▶ _The problem_:
Write out exactly the lines running from the line that includes "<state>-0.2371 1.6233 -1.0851" to the end of the data, both ends included, and nothing besides.

▶ _Information shown_:

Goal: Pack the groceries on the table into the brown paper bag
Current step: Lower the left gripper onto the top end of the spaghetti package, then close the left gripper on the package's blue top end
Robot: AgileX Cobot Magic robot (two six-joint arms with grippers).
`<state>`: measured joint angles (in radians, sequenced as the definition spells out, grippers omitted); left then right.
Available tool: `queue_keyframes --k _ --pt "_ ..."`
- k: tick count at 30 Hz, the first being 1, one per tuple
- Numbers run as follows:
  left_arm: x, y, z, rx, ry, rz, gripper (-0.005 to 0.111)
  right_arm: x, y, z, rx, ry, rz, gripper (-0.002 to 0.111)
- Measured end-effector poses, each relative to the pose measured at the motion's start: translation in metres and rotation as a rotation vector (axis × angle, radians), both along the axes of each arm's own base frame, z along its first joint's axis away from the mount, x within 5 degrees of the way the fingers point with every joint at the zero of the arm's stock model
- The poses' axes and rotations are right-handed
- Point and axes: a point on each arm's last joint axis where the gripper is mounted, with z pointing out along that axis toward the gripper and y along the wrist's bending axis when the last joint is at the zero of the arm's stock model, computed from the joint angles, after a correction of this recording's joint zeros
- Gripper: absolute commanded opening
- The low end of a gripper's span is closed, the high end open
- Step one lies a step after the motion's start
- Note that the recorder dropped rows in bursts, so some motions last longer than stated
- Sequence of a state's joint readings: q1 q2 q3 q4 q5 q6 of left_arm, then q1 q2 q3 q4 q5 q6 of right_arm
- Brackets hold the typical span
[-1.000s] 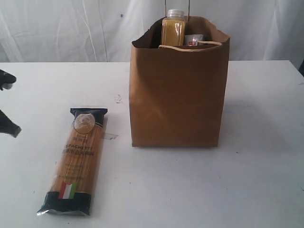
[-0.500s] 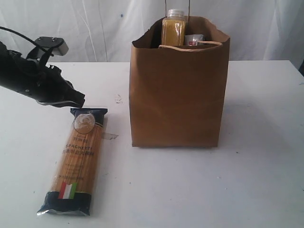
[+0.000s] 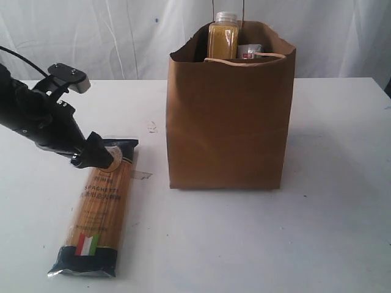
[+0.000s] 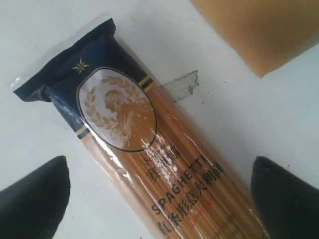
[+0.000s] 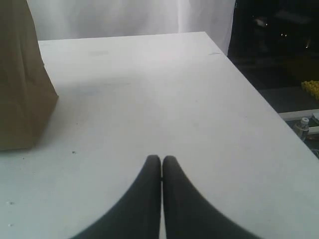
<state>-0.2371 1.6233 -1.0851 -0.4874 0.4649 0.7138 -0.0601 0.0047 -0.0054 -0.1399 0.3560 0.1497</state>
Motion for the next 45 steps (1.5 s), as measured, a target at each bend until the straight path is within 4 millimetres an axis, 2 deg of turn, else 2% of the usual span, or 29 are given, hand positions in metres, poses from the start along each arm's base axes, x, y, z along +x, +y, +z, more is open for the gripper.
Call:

▶ _Solution_:
<state>-0.2371 1.6233 -1.0851 -0.4874 0.4649 0.7138 -0.0601 0.0047 -0.0054 -0.1399 0.3560 0.1497</state>
Motion for the next 45 steps (1.5 s), as measured, a target at each bend until the straight path is within 4 millimetres an axis, 2 deg of turn, else 2% of the usual span, or 29 are given, hand positions in metres, poses from the start along each arm's base axes, x, y, z along +x, +y, +z, more is open for the gripper.
Call:

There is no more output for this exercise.